Work request: Repeat the whole listing. Keep it exact.

Recorded information:
-----
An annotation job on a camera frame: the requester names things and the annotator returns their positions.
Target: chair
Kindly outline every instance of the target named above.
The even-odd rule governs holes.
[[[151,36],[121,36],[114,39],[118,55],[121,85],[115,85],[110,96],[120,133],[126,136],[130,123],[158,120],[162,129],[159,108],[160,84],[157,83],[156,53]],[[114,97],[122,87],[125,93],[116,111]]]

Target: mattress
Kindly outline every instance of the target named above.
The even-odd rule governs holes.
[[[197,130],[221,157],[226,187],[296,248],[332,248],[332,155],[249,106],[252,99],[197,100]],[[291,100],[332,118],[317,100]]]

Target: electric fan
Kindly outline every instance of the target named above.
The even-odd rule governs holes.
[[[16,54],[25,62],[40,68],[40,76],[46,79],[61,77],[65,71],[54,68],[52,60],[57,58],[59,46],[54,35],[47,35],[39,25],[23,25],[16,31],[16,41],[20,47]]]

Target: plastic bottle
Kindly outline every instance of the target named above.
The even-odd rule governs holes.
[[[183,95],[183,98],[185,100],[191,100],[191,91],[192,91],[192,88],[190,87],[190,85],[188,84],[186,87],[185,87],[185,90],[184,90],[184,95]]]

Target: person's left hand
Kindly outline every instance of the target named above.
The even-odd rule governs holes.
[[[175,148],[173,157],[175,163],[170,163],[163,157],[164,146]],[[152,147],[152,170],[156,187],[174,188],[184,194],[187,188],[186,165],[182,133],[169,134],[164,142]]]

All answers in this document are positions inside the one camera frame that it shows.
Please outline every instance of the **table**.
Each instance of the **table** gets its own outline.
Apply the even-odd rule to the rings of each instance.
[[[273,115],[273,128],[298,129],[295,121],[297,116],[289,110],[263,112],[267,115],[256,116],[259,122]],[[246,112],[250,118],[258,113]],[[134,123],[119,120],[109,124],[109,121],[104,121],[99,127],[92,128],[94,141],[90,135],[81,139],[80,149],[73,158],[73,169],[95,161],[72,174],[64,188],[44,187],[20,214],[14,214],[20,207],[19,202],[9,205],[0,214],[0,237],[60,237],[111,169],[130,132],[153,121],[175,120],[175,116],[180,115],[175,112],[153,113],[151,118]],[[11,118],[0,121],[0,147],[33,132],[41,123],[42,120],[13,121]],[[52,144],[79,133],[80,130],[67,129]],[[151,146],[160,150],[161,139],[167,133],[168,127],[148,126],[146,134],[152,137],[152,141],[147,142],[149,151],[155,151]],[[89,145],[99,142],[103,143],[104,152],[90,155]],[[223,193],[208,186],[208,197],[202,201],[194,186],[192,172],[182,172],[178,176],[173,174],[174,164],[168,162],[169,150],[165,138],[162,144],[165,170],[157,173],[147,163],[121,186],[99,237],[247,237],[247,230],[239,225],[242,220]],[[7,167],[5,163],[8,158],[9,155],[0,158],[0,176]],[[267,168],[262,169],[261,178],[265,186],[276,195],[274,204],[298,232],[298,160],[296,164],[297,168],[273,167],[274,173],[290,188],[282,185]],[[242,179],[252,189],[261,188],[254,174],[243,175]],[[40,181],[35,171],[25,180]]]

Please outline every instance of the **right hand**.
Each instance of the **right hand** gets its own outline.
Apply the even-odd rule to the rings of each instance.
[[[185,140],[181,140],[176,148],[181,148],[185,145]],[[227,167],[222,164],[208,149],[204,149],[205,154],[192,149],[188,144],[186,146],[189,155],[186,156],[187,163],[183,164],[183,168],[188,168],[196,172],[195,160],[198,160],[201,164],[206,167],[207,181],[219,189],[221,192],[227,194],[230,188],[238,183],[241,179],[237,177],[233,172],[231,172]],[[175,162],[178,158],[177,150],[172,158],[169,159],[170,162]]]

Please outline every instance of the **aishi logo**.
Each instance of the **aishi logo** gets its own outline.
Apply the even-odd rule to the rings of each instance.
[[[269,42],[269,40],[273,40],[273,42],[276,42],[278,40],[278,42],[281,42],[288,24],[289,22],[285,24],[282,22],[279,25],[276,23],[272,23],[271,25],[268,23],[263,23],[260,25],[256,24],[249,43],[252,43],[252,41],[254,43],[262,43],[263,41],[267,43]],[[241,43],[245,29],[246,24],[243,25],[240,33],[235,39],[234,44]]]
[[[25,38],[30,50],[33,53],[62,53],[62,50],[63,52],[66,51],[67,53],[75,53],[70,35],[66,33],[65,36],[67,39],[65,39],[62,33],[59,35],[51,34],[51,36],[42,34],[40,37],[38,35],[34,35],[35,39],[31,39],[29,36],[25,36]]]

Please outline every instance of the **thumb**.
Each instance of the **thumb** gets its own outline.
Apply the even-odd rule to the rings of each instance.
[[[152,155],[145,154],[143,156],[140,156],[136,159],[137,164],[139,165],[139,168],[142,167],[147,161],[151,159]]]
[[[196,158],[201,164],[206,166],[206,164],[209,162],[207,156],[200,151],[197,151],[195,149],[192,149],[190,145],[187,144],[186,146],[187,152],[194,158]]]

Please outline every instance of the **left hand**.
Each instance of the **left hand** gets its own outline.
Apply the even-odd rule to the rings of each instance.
-----
Written solution:
An annotation job on a camera frame: the requester names things and the annotator returns their positions.
Target: chair
Kindly outline every instance of the target named above.
The even-odd rule governs holes.
[[[151,36],[121,36],[114,39],[118,55],[121,85],[115,85],[110,96],[120,133],[126,136],[130,123],[158,120],[162,129],[159,108],[160,84],[157,83],[156,53]],[[114,97],[122,87],[125,93],[116,111]]]

Target: mattress
Kindly outline every instance of the target named above.
The even-odd rule governs holes.
[[[197,130],[221,157],[226,187],[296,248],[332,248],[332,155],[249,106],[252,99],[197,100]],[[291,100],[332,118],[317,100]]]

Target: electric fan
Kindly outline every instance of the target named above.
The even-odd rule governs holes.
[[[16,54],[25,62],[40,68],[40,76],[46,79],[61,77],[65,71],[54,68],[52,60],[57,58],[59,46],[54,35],[47,35],[39,25],[23,25],[16,31],[16,41],[20,47]]]

Target: plastic bottle
Kindly outline every instance of the target named above.
The even-odd rule governs holes.
[[[183,95],[183,98],[185,100],[191,100],[191,91],[192,91],[192,88],[190,87],[190,85],[188,84],[186,87],[185,87],[185,90],[184,90],[184,95]]]

Target: person's left hand
Kindly outline every instance of the target named above.
The even-odd rule governs holes.
[[[175,148],[173,157],[175,163],[170,163],[163,157],[164,146]],[[152,147],[152,170],[156,187],[174,188],[184,194],[187,188],[186,165],[182,133],[169,134],[164,142]]]

All answers in this document are positions inside the one camera frame that it shows.
Please outline every instance of the **table**.
Each instance of the **table** gets its own outline.
Apply the even-odd rule to the rings of each instance.
[[[273,115],[273,128],[298,129],[295,121],[297,116],[289,110],[263,112],[267,115],[256,116],[259,122]],[[246,112],[250,118],[258,113]],[[134,123],[119,120],[109,124],[109,121],[104,121],[99,127],[92,128],[94,141],[90,135],[81,139],[80,149],[73,158],[73,169],[95,161],[72,174],[64,188],[44,187],[20,214],[14,214],[20,207],[19,202],[9,205],[0,214],[0,237],[60,237],[111,169],[130,132],[153,121],[175,120],[175,116],[180,115],[175,112],[153,113],[151,118]],[[11,118],[0,121],[0,147],[33,132],[41,123],[42,120],[13,121]],[[52,144],[79,133],[80,130],[67,129]],[[151,146],[160,150],[161,139],[167,133],[168,127],[148,126],[146,134],[152,137],[152,141],[147,142],[149,151],[155,151]],[[89,145],[99,142],[103,143],[104,152],[90,155]],[[223,193],[208,186],[208,197],[202,201],[194,186],[192,172],[182,172],[178,176],[173,174],[174,164],[168,162],[169,150],[165,138],[162,144],[165,170],[157,173],[147,163],[121,186],[99,237],[247,237],[247,230],[239,225],[242,220]],[[7,167],[5,163],[8,158],[9,155],[0,158],[0,176]],[[267,168],[262,169],[261,178],[265,186],[276,195],[274,204],[298,232],[298,160],[296,164],[297,168],[273,167],[274,173],[290,188],[282,185]],[[242,179],[252,189],[261,188],[254,174],[243,175]],[[40,181],[35,171],[25,180]]]

Please outline every instance of the **right hand**.
Each instance of the **right hand** gets its own outline.
Apply the even-odd rule to the rings of each instance.
[[[185,140],[181,140],[176,148],[181,148],[185,145]],[[227,167],[222,164],[208,149],[204,149],[205,154],[192,149],[188,144],[186,146],[189,155],[186,156],[187,163],[183,164],[183,168],[188,168],[196,172],[195,160],[198,160],[201,164],[206,167],[207,181],[219,189],[221,192],[227,194],[230,188],[238,183],[241,179],[237,177],[233,172],[231,172]],[[175,162],[178,158],[177,150],[172,158],[169,159],[170,162]]]

Please outline every instance of the **aishi logo**.
Each instance of the **aishi logo** gets its own outline.
Apply the even-odd rule to the rings of each instance.
[[[269,42],[269,40],[273,40],[273,42],[276,42],[278,40],[278,42],[281,42],[288,24],[289,22],[285,24],[282,22],[279,25],[276,23],[272,23],[271,25],[268,23],[263,23],[260,25],[256,24],[249,43],[252,43],[252,41],[254,43],[262,43],[263,41],[267,43]],[[241,43],[245,29],[246,24],[243,25],[240,33],[235,39],[234,44]]]
[[[25,38],[30,50],[33,53],[62,53],[62,50],[63,52],[66,51],[67,53],[75,53],[70,35],[66,33],[65,36],[67,39],[65,39],[62,33],[59,35],[51,34],[51,36],[42,34],[40,37],[38,35],[34,35],[35,39],[31,39],[29,36],[25,36]]]

Please outline every instance of the **thumb**.
Each instance of the **thumb** gets its own outline.
Apply the even-odd rule to the rings of each instance.
[[[152,155],[145,154],[143,156],[140,156],[136,159],[137,164],[139,165],[139,168],[142,167],[147,161],[151,159]]]
[[[196,158],[201,164],[206,166],[206,164],[209,162],[207,156],[200,151],[197,151],[195,149],[192,149],[190,145],[187,144],[186,146],[187,152],[194,158]]]

Please outline every instance of the **left hand**.
Each instance of the **left hand** gets its own outline.
Apply the even-odd rule to the rings of each instance.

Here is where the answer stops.